Written offsets would not be recorded and no more records would be sent since the producer is fenced, indicating the task may be migrated out

I know this error is recoverable but I still feel like it happens too often. See the following error chart over 7 days to get an idea:

This usually happens after/while rebalancing because our service is running on k8s AWS spot instances which are shutdown frequently. Our services do receive a graceful shutdown though.

At the end of the day these errors are kind of “ruining” our monitoring because the team is starting to get numb to error logs because of this error, which is always bad.

As it’s an ERROR, I was wondering on how I could prevent it from happening this often. Once a week or month would be enough. On this note, why is it an ERROR and not WARN if its “expected” and recoverable?

I tried to do some digging but sadly found nothing that could help, besides maybe enabling leave group for Kafka Streams on shutdown, but I am just grasping at straws here.

Any help is appreciated. I really don’t want to do error log filtering for our monitoring

Further context:
Spring Boot Application with Kafka Streams using exactly_once_v2 with state stores to deduplicate output messages. Our state store topics are quite small (16k entries per partiton, each being at most a couple kb in size) and properly compacted

mjsax · 31 March 2026 22:00

If you indeed do a clean shutdown, no such error should happen on the happy path. – Maybe the instance does not get enough time to really cleanly shut down? For a clean shutdown, the final “state” of the application should be NOT_RUNNING. Thread and client state transition are logged at INFO level, so should be a good first thing to verify.

Sending a leave group request could maybe help, too. I would give it a try. Btw: since Kafka Streams 4.2.0, there is a new close(CloseOption) that allows you to control if a leave group request is sent or not.
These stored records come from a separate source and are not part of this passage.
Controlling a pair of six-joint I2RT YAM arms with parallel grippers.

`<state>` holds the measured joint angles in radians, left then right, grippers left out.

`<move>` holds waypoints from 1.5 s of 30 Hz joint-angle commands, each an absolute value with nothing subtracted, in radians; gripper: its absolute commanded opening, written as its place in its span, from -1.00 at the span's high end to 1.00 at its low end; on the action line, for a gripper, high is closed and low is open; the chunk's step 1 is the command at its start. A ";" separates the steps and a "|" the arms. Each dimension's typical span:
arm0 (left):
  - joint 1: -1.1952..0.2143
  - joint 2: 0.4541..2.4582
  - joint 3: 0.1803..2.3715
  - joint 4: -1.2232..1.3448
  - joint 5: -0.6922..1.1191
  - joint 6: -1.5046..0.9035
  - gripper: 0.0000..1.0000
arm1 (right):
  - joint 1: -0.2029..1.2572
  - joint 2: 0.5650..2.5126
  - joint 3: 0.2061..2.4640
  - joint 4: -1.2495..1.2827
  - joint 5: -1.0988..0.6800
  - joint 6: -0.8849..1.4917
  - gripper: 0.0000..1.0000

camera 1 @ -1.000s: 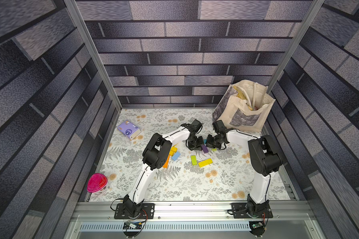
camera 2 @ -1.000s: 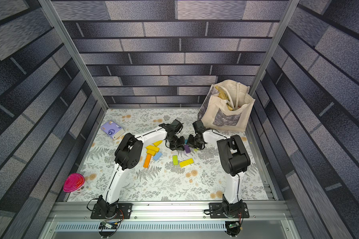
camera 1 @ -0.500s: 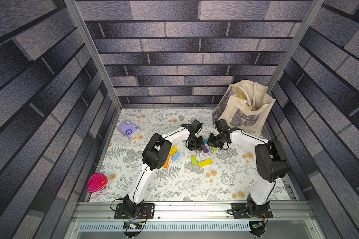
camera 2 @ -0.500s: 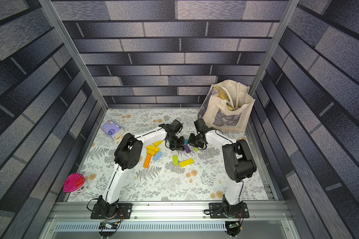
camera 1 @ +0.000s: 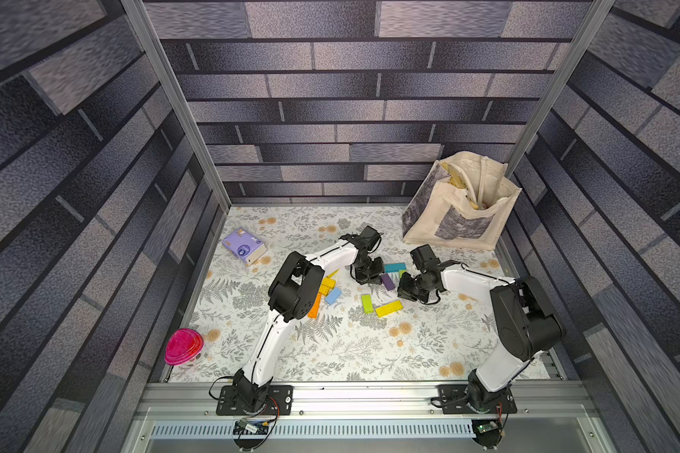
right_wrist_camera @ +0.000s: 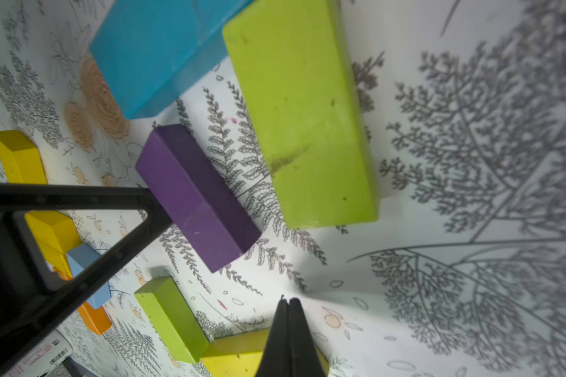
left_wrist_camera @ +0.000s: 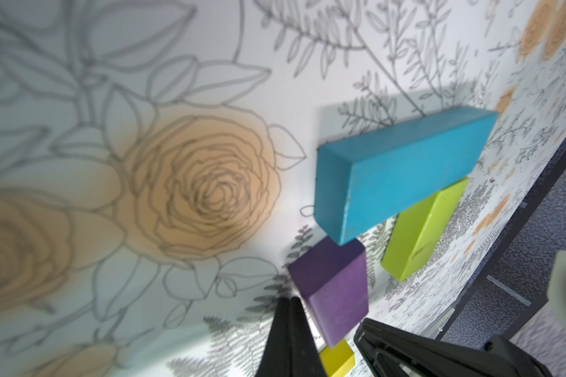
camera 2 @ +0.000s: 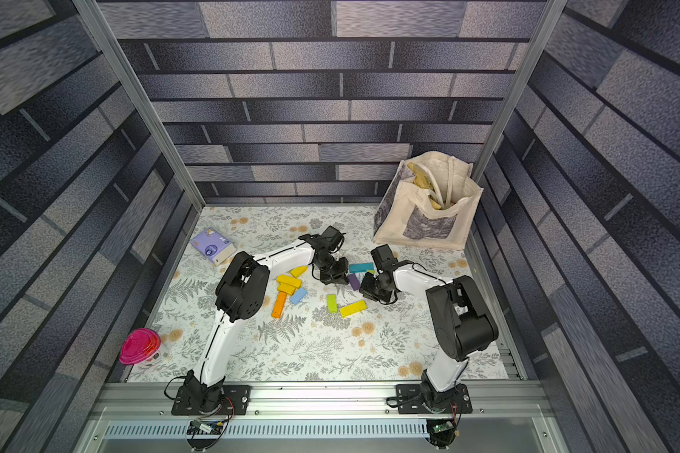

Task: Assemble the letter p with building blocks
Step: Assemble the building block at the center of the board.

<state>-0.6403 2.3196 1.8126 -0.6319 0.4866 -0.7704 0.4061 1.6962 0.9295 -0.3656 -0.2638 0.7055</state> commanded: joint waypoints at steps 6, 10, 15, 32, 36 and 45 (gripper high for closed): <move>-0.625 2.322 1.784 -0.656 0.440 -0.786 1.00 | 0.412 1.755 0.894 -0.218 -0.267 0.802 1.00; -0.623 2.327 1.787 -0.655 0.445 -0.785 1.00 | 0.415 1.773 0.885 -0.183 -0.275 0.837 1.00; -0.624 2.338 1.795 -0.652 0.451 -0.788 1.00 | 0.413 1.761 0.854 -0.154 -0.260 0.867 1.00; -0.607 2.361 1.836 -0.674 0.434 -0.778 1.00 | 0.417 1.727 0.813 -0.148 -0.281 0.890 1.00; -0.605 2.373 1.853 -0.683 0.428 -0.773 1.00 | 0.418 1.723 0.807 -0.149 -0.279 0.890 1.00; -0.608 2.392 1.874 -0.685 0.440 -0.773 1.00 | 0.420 1.730 0.811 -0.146 -0.283 0.894 1.00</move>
<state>-0.6132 2.3463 1.8576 -0.6407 0.4858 -0.7704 0.4103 1.7199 0.8379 -0.0845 -0.2943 0.8833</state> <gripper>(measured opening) 0.046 0.047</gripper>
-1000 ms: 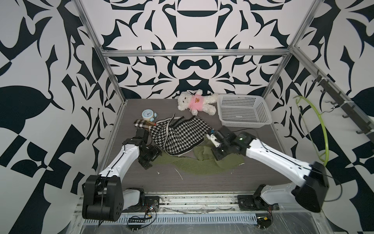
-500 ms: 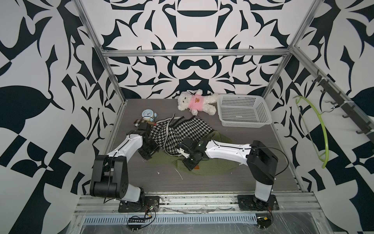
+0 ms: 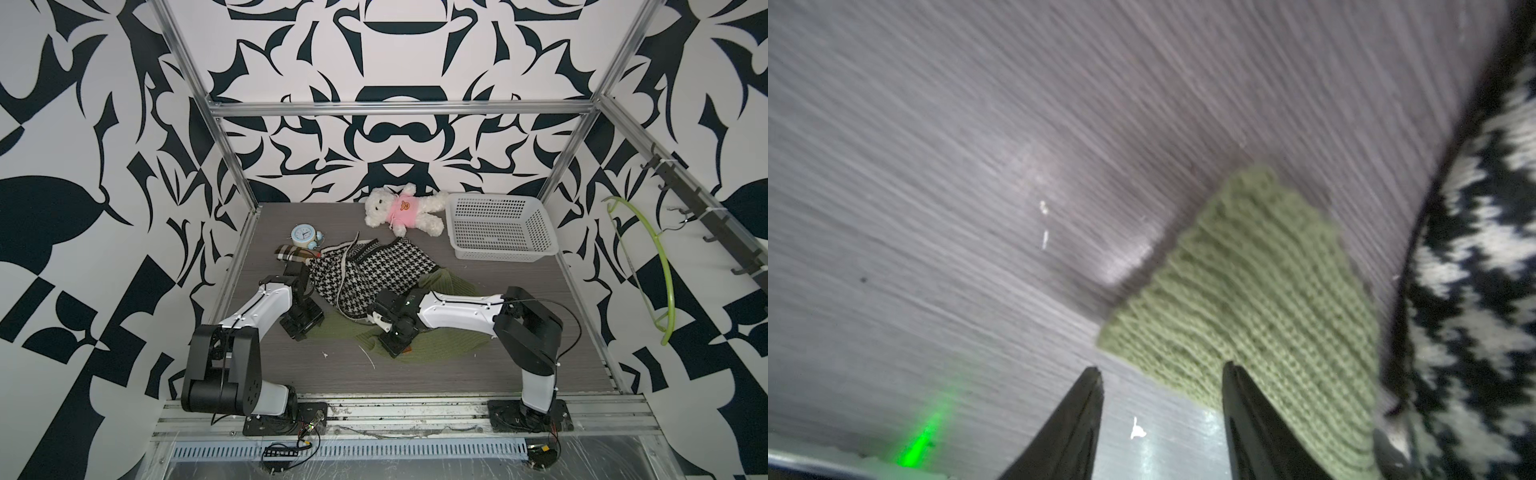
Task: Roll up the scarf and place it into the basket
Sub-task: Flatten out the scarf at the center of the board.
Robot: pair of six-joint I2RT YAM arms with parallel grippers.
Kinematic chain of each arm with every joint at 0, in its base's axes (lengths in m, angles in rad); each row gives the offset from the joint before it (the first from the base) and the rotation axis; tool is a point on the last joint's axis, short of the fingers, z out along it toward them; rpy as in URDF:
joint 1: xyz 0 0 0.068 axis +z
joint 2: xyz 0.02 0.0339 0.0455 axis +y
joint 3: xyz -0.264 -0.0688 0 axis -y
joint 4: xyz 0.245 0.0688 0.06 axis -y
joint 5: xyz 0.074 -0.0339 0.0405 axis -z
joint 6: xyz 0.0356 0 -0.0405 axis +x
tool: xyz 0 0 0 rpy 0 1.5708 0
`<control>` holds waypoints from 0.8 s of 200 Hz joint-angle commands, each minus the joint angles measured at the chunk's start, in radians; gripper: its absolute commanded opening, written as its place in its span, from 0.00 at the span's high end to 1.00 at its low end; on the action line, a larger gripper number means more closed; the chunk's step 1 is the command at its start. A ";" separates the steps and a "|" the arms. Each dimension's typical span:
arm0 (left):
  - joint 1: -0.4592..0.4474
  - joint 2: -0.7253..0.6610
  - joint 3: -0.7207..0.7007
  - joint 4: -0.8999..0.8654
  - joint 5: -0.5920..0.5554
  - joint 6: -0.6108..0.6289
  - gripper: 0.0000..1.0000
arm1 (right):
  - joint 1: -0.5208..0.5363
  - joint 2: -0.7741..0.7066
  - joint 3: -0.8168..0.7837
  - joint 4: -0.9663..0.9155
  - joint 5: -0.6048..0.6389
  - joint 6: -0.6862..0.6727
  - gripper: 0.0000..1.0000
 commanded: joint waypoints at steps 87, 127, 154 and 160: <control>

roookeee · 1 April 2026 08:18

I will take a look at our graceful shutdown handling

Here are some logs (in order of occurence) right before the error occurs:

[INFO] [Producer clientId=redactedTopic-b8050bf5-c4e6-4ec9-9a50-de2955dcb381-StreamThread-3-producer, transactionalId=redactedTopic-b8050bf5-c4e6-4ec9-9a50-de2955dcb381-3]
Disconnecting from node 9 due to request timeout.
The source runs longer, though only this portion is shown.